→ TASK REQUIREMENTS: Whenever a line in the material below includes "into", copy that line.

→ INFORMATION SUPPLIED:
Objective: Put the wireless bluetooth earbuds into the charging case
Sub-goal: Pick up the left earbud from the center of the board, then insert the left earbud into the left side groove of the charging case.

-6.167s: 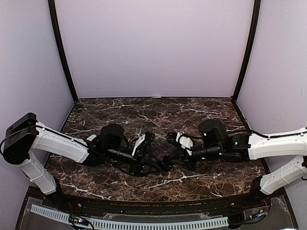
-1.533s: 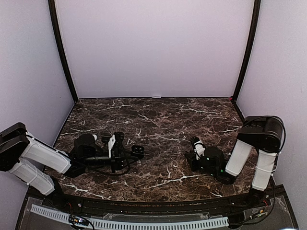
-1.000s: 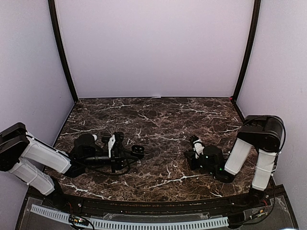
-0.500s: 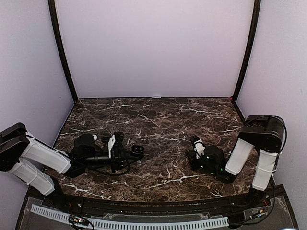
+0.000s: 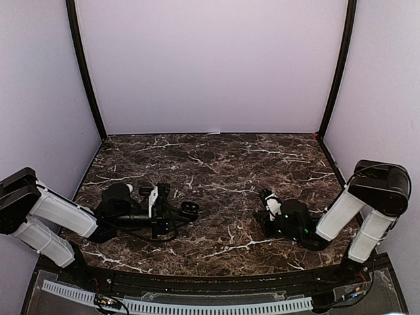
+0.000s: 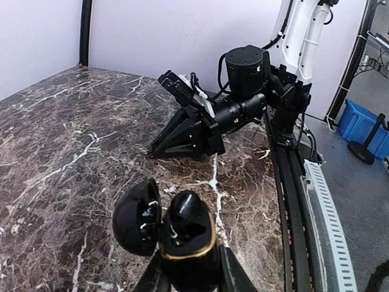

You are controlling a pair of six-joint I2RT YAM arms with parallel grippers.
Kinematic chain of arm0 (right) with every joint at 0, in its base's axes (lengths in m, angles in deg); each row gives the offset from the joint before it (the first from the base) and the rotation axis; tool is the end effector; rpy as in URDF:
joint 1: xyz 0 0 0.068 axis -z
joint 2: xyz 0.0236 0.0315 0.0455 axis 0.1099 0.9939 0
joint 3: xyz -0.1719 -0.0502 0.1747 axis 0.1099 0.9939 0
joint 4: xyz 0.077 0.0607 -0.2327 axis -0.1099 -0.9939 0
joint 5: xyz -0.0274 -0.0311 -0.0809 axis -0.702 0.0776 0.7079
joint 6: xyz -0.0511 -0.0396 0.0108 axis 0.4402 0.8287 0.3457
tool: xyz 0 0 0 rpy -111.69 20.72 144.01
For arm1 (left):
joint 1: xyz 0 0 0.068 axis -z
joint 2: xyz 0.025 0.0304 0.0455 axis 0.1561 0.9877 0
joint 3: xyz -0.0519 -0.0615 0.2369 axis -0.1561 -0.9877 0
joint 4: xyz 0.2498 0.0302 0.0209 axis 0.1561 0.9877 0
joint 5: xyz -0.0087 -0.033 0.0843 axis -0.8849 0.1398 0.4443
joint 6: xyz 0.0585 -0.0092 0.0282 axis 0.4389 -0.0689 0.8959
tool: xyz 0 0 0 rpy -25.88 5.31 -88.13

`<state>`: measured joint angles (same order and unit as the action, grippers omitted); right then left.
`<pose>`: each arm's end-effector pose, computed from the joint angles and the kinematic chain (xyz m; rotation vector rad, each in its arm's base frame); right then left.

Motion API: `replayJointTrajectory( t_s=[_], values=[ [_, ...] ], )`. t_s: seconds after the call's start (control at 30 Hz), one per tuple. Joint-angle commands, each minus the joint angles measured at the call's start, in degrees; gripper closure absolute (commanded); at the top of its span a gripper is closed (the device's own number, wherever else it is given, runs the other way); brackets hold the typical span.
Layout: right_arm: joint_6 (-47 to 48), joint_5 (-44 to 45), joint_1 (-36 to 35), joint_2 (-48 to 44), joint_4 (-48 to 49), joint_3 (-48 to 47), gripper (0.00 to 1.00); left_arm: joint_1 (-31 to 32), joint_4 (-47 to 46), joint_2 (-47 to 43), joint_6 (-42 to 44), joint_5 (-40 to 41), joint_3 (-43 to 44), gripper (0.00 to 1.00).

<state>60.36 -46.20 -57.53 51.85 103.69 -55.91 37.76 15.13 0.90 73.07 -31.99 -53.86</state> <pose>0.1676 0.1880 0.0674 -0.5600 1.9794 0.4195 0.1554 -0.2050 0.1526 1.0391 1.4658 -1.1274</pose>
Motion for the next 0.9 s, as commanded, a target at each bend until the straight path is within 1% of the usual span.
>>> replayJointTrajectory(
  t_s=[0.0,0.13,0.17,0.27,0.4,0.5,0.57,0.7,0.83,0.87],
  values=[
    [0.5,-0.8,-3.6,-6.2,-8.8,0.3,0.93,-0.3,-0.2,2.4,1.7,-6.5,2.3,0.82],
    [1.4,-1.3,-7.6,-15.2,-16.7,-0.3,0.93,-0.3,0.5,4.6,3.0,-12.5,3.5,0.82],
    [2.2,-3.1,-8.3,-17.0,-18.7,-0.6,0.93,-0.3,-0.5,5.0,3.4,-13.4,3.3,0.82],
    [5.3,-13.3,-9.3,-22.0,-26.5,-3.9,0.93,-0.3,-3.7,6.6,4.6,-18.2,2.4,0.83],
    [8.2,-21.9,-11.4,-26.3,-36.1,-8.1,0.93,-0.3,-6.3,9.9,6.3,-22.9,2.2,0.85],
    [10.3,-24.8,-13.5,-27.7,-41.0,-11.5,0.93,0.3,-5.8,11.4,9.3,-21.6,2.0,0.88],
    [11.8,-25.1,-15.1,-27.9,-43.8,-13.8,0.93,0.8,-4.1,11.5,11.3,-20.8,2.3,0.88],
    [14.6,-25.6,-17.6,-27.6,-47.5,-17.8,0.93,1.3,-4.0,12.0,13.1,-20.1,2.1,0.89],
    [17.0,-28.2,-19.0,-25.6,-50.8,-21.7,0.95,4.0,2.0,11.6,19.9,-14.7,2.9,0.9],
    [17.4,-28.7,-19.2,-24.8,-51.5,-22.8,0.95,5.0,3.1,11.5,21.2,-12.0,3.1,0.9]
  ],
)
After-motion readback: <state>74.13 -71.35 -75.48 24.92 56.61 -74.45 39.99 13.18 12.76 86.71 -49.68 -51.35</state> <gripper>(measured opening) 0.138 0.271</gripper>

→ EXERCISE OUTPUT:
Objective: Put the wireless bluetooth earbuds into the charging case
Sub-goal: Pick up the left earbud from the center of the board, then insert the left earbud into the left side groove of the charging case.

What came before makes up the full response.